Carter mora com o pai Julius, que é um arqueólogo e egiptólogo, e os dois viajam ao redor do mundo sempre em busca de novas informações e grandes pesquisas sobre Egito e sobre a sua mitologia.
 
Tudo começa quando Julius Kane, um egiptólogo renomado, provoca uma explosão durante uma visita à exposição egípcia no British Museum que resulta numa aparição nada humana que por sua vez desencadeia uma série de eventos inexplicáveis e potencialmente devastadores para a humanidade – além do desaparecimento do próprio Dr. Kane no processo. Após a explosão,Carter e Sadie se juntam para descobrir o que realmente aconteceu com o seu pai, e se acostumarem a serem Deuses. Não é bem por ai, mas não vou falar mais, que posso acabar dando Spoilers sobre o livro.
 
O formato da narrativa é totalmente diferente da série Percy Jackson, transcrição de um áudio em que os dois irmãos se revezam para contar a história. Um problema que os leitores vão encontrar é saber quem está falando, no começo é confusão na certa, eu nunca sabia se era o Carter ou a Sadie que estava narrando, tinha que olhar no topo da pagina para ver o nome do personagem, mas é algo que não é dificil se acostumar.
 
Carter e Sadie são personagens incríveis! Mas sem sombra de duvidas, minha personagem preferida do livro é Bastet (Bast para os íntimos) a deusa dos gatos e da fertilidade, com seu humor acido me conquistou e a cada pagina que passava, mais eu me apaixonava por ela. Cheguei até a pesquisar mais sobre o assunto, descobrindo que Bast é frequentemente confundida com Sekhmet,e tem uma passagem no livro que explica ou quase isso a diferença entre as duas divindades egípcias.
 
Não posso esquecer de citar personagens importantes, tais como Amós, Filipe da Macedônia e até Khufhu um babuíno fã dos lakers que roubam a cena em algumas partes do livro.

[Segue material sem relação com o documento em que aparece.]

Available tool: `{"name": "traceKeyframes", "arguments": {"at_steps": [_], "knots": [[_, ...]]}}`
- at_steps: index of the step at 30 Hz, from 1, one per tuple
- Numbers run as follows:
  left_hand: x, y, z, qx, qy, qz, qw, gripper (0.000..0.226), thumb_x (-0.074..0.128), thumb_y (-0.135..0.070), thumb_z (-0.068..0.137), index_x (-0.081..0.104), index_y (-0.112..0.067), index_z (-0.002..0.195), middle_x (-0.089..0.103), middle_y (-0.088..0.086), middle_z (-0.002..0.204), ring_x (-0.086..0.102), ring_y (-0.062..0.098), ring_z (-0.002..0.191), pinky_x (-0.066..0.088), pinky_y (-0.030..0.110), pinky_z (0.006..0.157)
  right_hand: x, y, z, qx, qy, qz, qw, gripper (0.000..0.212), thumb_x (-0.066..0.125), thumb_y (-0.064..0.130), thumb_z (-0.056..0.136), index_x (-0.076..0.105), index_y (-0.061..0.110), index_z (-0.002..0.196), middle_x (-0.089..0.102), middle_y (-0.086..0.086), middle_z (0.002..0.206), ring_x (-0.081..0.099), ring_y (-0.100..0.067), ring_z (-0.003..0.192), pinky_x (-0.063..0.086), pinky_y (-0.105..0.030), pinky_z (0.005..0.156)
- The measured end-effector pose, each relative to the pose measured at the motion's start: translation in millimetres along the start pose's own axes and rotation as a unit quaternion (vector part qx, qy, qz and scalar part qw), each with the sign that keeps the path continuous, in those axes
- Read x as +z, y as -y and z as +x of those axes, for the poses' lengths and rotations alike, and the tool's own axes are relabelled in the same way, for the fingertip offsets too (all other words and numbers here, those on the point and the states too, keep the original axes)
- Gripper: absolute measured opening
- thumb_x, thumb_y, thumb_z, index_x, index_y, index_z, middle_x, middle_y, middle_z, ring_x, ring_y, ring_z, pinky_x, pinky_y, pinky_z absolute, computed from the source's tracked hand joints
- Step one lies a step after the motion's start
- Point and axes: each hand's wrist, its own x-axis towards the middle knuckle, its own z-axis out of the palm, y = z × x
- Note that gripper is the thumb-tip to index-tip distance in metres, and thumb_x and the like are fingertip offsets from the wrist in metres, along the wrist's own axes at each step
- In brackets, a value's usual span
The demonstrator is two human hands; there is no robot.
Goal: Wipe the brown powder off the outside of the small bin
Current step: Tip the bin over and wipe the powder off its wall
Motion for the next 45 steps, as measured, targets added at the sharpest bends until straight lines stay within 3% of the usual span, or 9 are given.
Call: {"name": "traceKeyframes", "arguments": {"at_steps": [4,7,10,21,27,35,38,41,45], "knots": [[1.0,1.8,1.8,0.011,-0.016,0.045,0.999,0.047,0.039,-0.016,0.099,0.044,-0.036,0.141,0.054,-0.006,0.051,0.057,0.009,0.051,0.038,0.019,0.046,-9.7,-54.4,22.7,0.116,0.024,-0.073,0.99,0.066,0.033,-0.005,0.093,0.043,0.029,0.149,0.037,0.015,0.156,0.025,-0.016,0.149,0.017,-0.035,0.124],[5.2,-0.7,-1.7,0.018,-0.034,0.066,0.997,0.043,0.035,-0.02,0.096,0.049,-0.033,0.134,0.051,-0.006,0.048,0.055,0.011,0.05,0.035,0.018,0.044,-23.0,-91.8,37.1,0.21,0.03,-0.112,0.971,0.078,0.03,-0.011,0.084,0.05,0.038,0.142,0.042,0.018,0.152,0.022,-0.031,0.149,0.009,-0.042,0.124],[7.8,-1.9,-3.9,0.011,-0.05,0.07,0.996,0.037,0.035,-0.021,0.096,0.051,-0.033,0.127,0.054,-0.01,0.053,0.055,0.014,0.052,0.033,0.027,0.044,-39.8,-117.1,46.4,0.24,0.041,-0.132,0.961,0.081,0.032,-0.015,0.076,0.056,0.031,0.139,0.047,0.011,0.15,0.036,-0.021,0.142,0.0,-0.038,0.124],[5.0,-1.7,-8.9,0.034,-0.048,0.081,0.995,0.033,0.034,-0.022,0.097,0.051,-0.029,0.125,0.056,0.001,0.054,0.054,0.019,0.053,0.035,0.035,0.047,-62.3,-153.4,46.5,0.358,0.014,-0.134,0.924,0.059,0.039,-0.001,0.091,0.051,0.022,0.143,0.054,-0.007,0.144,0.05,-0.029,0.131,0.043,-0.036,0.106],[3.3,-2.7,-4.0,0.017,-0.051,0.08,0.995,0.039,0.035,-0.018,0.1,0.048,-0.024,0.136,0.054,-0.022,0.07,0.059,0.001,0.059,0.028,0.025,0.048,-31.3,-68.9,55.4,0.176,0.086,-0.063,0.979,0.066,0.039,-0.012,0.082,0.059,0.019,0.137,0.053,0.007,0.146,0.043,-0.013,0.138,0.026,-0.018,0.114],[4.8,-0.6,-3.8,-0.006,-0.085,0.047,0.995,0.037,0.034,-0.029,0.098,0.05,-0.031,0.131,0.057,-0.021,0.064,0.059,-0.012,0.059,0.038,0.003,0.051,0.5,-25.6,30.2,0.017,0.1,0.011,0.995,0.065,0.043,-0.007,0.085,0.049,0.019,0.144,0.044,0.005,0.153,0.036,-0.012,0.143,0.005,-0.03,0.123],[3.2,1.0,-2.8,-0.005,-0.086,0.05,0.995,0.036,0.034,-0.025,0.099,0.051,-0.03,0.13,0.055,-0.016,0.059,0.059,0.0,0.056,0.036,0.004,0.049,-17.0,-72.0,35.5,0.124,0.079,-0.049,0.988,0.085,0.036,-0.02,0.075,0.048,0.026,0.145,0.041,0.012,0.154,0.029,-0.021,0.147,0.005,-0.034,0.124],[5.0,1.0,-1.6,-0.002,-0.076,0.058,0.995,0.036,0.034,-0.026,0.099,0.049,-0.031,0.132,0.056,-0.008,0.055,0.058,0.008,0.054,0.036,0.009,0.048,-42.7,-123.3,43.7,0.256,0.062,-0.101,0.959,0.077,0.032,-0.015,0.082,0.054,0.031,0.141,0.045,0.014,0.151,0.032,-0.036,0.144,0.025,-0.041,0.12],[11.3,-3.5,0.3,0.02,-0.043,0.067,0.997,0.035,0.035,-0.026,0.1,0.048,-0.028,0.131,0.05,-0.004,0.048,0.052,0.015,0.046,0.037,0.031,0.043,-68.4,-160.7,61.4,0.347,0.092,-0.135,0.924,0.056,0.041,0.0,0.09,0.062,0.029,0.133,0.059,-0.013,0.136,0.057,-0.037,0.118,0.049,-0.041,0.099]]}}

Algumas passagens da história lembram a série do cabeça de alga,uma saga de aventuras mirabolantes, um desfile de poderes místicos, missões grandiosas e muitas – muitas! – tiradas divertidas, como é comum aos personagens de Riordan. Além disso, os títulos dos capítulos hilários continuam fazendo a alegria dos fãs do autor.
 
Recomendo para todos que gostaram da série Percy Jackson e os Olimpianos, e para aqueles que não conhecem, não tem como se arrepender, porque o Tio Rick não erra nunca.
 
"A Pirâmide Vermelha" é um livro cheio de mistério, magia e muita aventura. Leia e viaje pelo mundo em busca dos milenares segredos egípcios.